[STORED DATA — start]

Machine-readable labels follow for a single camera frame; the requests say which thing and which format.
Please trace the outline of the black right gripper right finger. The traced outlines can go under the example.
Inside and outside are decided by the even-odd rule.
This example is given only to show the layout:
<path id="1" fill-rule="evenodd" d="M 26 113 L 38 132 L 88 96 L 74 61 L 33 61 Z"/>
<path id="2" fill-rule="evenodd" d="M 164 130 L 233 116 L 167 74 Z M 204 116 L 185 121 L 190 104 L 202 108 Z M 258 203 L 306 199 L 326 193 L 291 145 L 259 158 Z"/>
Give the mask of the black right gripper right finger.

[STORED DATA — finish]
[STORED DATA — start]

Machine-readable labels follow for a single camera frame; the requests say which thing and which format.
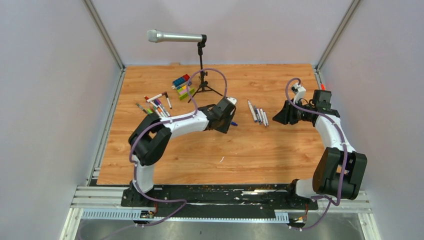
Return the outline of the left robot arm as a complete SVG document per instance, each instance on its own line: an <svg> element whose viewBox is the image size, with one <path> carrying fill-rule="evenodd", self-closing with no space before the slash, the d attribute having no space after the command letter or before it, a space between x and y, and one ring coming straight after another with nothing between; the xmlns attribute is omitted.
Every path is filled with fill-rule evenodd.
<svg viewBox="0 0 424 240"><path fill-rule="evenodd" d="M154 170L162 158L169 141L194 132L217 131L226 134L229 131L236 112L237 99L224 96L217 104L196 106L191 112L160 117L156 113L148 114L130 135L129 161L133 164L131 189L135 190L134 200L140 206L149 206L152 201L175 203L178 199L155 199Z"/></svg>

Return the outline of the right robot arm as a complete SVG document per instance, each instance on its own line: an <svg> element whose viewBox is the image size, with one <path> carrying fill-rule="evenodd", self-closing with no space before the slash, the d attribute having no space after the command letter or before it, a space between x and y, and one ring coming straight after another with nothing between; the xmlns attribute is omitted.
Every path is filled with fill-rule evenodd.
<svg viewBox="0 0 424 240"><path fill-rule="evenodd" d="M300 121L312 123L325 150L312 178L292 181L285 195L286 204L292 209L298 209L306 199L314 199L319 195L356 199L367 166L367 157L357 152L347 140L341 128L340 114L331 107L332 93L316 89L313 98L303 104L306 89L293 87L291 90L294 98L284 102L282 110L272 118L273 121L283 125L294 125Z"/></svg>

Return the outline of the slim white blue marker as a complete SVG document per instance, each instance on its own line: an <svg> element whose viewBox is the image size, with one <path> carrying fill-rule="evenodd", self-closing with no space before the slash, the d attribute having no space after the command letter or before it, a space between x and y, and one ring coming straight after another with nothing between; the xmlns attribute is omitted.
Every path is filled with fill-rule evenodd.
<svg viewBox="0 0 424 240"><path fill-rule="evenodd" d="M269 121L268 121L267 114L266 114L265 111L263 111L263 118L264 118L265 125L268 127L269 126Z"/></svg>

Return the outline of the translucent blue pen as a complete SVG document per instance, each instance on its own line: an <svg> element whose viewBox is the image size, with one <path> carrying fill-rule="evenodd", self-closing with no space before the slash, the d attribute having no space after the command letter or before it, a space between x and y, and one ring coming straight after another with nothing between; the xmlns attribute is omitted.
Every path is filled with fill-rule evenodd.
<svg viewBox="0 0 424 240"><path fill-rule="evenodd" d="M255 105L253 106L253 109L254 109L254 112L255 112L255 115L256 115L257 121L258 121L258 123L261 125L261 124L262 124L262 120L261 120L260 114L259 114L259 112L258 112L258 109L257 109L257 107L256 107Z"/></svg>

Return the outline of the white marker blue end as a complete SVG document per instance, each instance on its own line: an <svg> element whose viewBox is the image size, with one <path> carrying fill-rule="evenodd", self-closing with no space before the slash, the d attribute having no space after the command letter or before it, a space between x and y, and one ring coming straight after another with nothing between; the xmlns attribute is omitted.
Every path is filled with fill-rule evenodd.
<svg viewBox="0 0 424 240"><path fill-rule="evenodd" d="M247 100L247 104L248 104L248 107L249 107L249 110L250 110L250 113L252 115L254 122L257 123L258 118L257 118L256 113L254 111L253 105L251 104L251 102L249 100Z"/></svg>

[STORED DATA — finish]

◆ WHAT YOU SHOULD DO
Among the lines of the material, find those that hold the word "black" and copy them.

◆ ANSWER TO THIS EXERCISE
Please trace the outline of the black right gripper right finger. The traced outlines can go under the example.
Give the mask of the black right gripper right finger.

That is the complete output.